Qwen3-32b: Windows95 starfield screensaver web app with warp drive on click

𞋴𝛂𝛋𝛆@lemmy.world · 2 months ago

Is 13k your max context at Q4K_M?

xodoh74984@lemmy.world · edit-2 2 months ago

I’m close to the limit at 23886MiB / 24564MiB of VRAM used when the server is running. I like to have a bit of headroom for other tasks.

But I’m by no means a llama.cpp expert. If you have any tips for better performance I’d love to hear them!

SmokeyDope@lemmy.world · 2 months ago

Enable flash attention if you havent already

xodoh74984@lemmy.world · 2 months ago

22466MiB / 24564MiB, awesome, thank you!

SmokeyDope@lemmy.world · 2 months ago

You’re welcome. Also, whats your gpu and are you using cublas (nvidia) or vulcan(universal amd+nvidia) or something else for gpu postprocessing?

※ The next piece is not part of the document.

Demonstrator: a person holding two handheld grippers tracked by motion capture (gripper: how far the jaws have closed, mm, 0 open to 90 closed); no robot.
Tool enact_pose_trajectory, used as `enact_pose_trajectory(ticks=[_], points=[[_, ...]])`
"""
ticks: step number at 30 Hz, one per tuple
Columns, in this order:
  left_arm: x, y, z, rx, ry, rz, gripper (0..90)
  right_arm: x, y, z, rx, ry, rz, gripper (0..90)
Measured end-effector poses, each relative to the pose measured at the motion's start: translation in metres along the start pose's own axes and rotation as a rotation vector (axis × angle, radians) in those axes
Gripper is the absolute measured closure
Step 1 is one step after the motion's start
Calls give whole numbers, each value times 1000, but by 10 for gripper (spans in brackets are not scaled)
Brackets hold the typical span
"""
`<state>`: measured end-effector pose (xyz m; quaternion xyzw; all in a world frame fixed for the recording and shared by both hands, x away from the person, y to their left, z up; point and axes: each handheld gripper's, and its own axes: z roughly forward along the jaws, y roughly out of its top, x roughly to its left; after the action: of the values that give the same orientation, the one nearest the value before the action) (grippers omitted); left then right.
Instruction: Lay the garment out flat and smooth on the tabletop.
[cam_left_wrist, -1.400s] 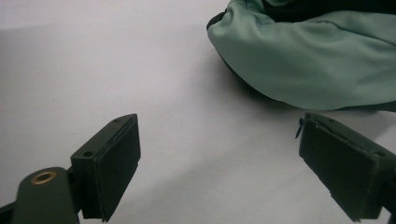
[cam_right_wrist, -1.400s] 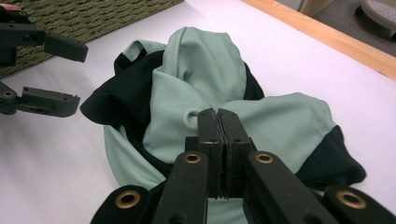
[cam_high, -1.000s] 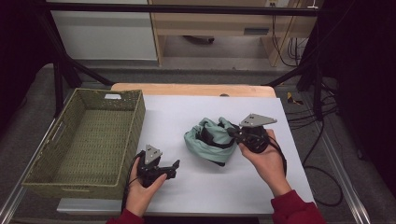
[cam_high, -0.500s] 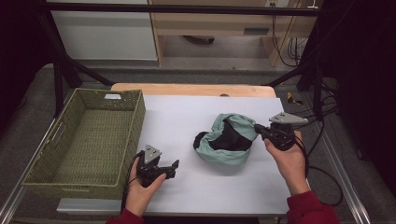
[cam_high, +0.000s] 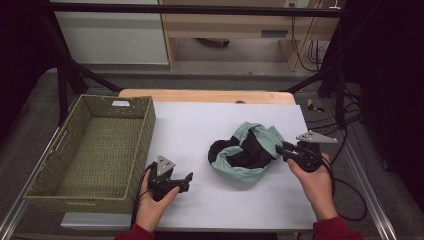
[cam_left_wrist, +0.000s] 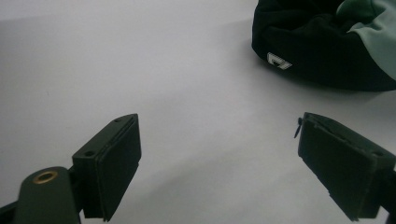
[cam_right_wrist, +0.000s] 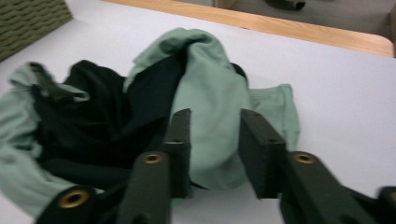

xodoh74984@lemmy.world · 2 months ago

It’s a 4090 using cublas. I just run the stock llama.cpp server with CUDA support. Do you know if there’d be any advantage to building it from source or using something else?

SmokeyDope@lemmy.world · 2 months ago

If you were running amd GPU theres some versions of llama.cpp engine you can compile with rocm compat. If your ever tempted to run a huge model with partial offloaded CPU/ram inferencing you can set the program to run with highest program niceness priority which believe it or not pushes up the token speed slightly

ffhein@lemmy.world · 2 months ago

Exllamav3 is still in development so it’s not fully optimized and could have bugs, but I get 16k context with 4bpw (which has very similar perplexity as Q4_K_M, according to developer’s own measurements) using only 22GB VRAM, since I also run my desktop env on the same computer.

gencha@lemm.ee · 2 months ago

People implement this on their calculator during class. This is the kind of thing you would write to learn programming, the definition of entry-level. You’re using a device that can execute billions of trigonometric calculations per millisecond to produce code that calculates X and Y coordinates for few dozens of points on a radial trajectory.

What the fuck…

jaemo@sh.itjust.works · 2 months ago

There is, seriously, no pleasing some people. You appear to be a vocal member of this highly undignified and odious demographic.

xodoh74984@lemmy.world · edit-2 2 months ago

Fair point. My original prompt asked for more, but the model wasn’t capable enough. Not sure if the “warp drive” part would be part of any standard algo.

Any ideas on challenges that are new and more fun than the “balls rolling in a hexa-,hepta-,octagon” or “simulate a solar system” prompts everyone’s using these days?